--- YOUR INSTRUCTIONS ---
Verbatim transcription of the listing is needed.

--- DATASET RECORDS ---
......
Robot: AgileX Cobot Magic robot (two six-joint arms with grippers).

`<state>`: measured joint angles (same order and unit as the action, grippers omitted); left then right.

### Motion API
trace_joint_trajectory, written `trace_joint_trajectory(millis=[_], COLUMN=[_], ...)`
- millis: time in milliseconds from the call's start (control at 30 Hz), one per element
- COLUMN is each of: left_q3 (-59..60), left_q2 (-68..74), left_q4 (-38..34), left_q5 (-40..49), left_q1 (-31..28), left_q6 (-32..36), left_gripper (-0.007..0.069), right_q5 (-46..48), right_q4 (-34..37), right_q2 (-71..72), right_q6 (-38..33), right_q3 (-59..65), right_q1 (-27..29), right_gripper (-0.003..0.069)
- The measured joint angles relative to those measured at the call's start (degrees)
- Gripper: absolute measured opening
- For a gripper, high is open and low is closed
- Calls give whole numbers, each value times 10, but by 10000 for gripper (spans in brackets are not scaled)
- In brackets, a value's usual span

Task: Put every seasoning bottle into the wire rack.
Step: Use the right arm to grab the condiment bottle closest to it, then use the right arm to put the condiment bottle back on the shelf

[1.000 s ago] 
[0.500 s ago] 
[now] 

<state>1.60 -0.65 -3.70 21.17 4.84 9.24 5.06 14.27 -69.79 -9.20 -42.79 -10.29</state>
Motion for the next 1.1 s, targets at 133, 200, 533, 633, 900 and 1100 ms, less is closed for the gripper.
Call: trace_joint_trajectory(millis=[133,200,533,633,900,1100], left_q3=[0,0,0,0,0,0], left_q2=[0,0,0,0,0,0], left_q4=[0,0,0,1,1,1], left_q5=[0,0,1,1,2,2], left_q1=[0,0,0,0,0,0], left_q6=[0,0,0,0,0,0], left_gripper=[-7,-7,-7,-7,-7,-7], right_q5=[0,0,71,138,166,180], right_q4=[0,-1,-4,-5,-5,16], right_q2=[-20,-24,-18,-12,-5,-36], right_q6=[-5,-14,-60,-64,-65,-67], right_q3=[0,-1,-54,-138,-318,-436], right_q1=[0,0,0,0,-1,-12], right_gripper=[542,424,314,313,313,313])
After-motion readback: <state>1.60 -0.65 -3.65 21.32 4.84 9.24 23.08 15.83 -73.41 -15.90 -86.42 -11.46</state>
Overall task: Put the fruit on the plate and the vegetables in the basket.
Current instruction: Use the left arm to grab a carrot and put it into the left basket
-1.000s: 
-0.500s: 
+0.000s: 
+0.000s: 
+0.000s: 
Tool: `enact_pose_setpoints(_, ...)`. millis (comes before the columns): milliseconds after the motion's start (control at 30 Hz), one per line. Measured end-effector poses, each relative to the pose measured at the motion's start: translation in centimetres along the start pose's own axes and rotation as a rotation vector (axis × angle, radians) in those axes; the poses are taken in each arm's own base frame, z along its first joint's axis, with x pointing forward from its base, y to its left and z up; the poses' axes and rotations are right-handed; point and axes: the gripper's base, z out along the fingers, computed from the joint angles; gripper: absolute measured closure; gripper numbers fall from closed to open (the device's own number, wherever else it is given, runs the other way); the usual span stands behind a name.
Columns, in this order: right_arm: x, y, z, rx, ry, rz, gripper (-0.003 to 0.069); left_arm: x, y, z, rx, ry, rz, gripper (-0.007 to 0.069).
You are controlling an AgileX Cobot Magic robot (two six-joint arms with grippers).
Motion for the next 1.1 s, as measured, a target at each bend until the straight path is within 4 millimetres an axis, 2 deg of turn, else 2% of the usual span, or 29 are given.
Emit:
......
--- YOUR SOLUTION ---
Robot: AgileX Cobot Magic robot (two six-joint arms with grippers).

`<state>`: measured joint angles (same order and unit as the action, grippers omitted); left then right.

### Motion API
trace_joint_trajectory, written `trace_joint_trajectory(millis=[_], COLUMN=[_], ...)`
- millis: time in milliseconds from the call's start (control at 30 Hz), one per element
- COLUMN is each of: left_q3 (-59..60), left_q2 (-68..74), left_q4 (-38..34), left_q5 (-40..49), left_q1 (-31..28), left_q6 (-32..36), left_gripper (-0.007..0.069), right_q5 (-46..48), right_q4 (-34..37), right_q2 (-71..72), right_q6 (-38..33), right_q3 (-59..65), right_q1 (-27..29), right_gripper (-0.003..0.069)
- The measured joint angles relative to those measured at the call's start (degrees)
- Gripper: absolute measured opening
- For a gripper, high is open and low is closed
- Calls give whole numbers, each value times 10, but by 10000 for gripper (spans in brackets are not scaled)
- In brackets, a value's usual span

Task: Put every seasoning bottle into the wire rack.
Step: Use the right arm to grab the condiment bottle closest to it, then use the right arm to put the condiment bottle back on the shelf

[1.000 s ago] 
[0.500 s ago] 
[now] 

<state>1.60 -0.65 -3.70 21.17 4.84 9.24 5.06 14.27 -69.79 -9.20 -42.79 -10.29</state>
Motion for the next 1.1 s, targets at 133, 200, 533, 633, 900 and 1100 ms, less is closed for the gripper.
Call: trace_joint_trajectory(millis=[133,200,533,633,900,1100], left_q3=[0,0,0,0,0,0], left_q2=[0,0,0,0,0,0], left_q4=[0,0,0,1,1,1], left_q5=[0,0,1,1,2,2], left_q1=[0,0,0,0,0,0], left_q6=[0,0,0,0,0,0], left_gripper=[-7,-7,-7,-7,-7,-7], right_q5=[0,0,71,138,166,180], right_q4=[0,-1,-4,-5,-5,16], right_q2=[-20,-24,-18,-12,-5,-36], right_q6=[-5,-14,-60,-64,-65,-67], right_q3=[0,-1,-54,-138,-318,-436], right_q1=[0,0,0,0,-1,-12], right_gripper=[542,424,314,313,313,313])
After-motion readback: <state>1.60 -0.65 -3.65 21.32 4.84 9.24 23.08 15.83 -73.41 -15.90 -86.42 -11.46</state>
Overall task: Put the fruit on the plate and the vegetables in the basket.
Current instruction: Use the left arm to grab a carrot and put it into the left basket
-1.000s: 
-0.500s: 
+0.000s: 
+0.000s: 
+0.000s: 
Tool: `enact_pose_setpoints(_, ...)`. millis (comes before the columns): milliseconds after the motion's start (control at 30 Hz), one per line. Measured end-effector poses, each relative to the pose measured at the motion's start: translation in centimetres along the start pose's own axes and rotation as a rotation vector (axis × angle, radians) in those axes; the poses are taken in each arm's own base frame, z along its first joint's axis, with x pointing forward from its base, y to its left and z up; the poses' axes and rotations are right-handed; point and axes: the gripper's base, z out along the fingers, computed from the joint angles; gripper: absolute measured closure; gripper numbers fall from closed to open (the device's own number, wherever else it is given, runs the other way); the usual span stands behind a name.
Columns, in this order: right_arm: x, y, z, rx, ry, rz, gripper (-0.003 to 0.069); left_arm: x, y, z, rx, ry, rz, gripper (-0.007 to 0.069).
You are controlling an AgileX Cobot Magic robot (two six-joint arms with grippers).
Motion for the next 1.1 s, as measured, a target at each bend until the straight path is within 4 millimetres an axis, 2 deg of turn, else 2% of the usual span, or 29 are given.
Emit:

This exercise requires no further response.